A man was arrested in northeast England on Wednesday on suspicion of war crimes during Liberia’s civil wars, British police said.
Officers from London’s Metropolitan Police war crimes team detained the suspect, who is in his forties, in the city of Newcastle and a property in the area was searched, a statement said.
The arrest was made on suspicion of offences contrary to section 51 of the International Criminal Court Act 2001, which covers genocide, crimes against humanity and war crimes.
It followed a referral to the team in January, it added.
An estimated 250,000 people were killed in the back-to-back civil wars in Liberia, which were marked by the widespread use of mutilation and rape.
Some of the brutal violence was carried out by child soldiers acting for warlords.
Several arrests have been made in Britain and across Europe in recent years in relation to the civil wars.
In December 2019, a British judge dismissed torture charges against the ex-wife of former president Charles Taylor, whose National Patriotic Front guerrilla group sparked the civil war in 1989.
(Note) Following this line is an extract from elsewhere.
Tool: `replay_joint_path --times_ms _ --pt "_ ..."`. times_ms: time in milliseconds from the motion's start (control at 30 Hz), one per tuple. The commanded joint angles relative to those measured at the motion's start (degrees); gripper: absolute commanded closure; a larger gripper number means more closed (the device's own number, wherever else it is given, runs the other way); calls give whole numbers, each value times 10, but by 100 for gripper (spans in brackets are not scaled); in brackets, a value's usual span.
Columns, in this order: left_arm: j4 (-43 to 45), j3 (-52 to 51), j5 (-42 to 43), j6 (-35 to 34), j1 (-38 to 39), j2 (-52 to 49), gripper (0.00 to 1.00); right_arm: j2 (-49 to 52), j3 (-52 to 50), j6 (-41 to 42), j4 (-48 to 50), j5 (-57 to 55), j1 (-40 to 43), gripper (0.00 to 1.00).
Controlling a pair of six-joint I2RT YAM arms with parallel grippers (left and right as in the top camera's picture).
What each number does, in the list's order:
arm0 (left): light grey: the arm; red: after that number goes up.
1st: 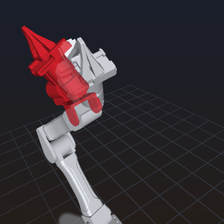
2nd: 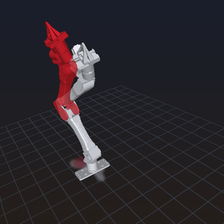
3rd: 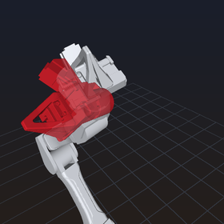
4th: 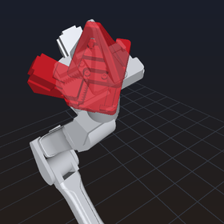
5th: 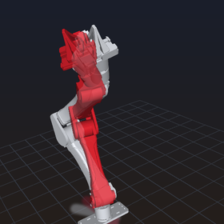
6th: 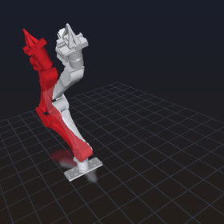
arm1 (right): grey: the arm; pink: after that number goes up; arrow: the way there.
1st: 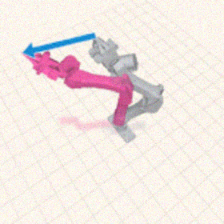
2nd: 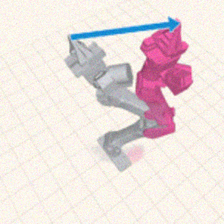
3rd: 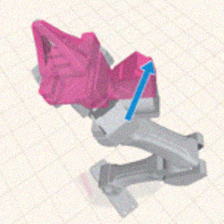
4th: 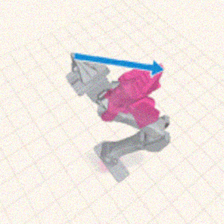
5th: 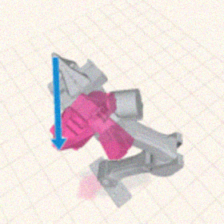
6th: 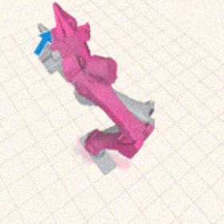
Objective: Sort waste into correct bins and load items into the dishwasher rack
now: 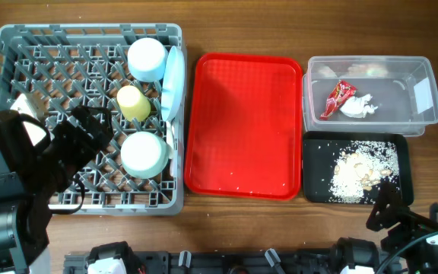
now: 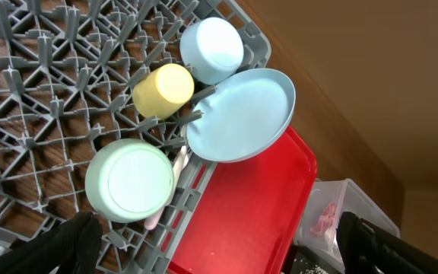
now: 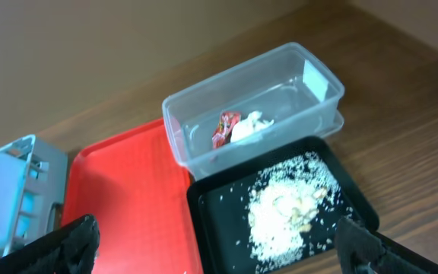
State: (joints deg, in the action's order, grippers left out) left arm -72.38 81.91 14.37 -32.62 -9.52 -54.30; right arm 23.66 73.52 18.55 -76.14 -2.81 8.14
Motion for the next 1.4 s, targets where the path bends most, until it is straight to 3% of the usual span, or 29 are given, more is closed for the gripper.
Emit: replay_joint_path --times_ms 0,67,133,267,567,700,833,1367 --pt "0 -2 -10 9 -5 2 0 -4 -19 -18 72 -6 1 0" --pt "1 -2 -10 9 -5 3 0 -7 -54 -69 162 42 1 0" --pt "0 -2 -10 9 -5 2 0 -31 -134 -140 326 116 -6 0" --pt "0 -2 -10 9 -5 3 0 -107 -320 -155 564 141 -49 0" --pt "1 -2 -10 9 -5 3 0 -233 -666 -153 868 159 -104 0" --pt "1 -2 -10 9 -5 3 0 -235 -730 -153 890 174 -104 0" --pt "1 -2 -10 9 -5 2 0 -235 -732 -155 775 169 -104 0" --pt "1 -2 -10 9 -5 3 0 -234 -732 -154 773 169 -104 0"
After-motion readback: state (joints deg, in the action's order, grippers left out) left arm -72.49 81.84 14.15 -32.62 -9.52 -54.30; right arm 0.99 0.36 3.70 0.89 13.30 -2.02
Agnes Taylor, a former lecturer at Coventry University in central England, had denied being involved in the torture of a child and conspiring to use rape during the conflict.
Taylor, who became president in 1997 and quit in 2003, was the first former head of state to be jailed by an international court since the Nuremberg trials after World War II.
He was convicted in 2012 on 11 counts of war crimes and crimes against humanity over acts committed by Sierra Leonean rebels he aided and abetted. He was transferred to Britain in 2013.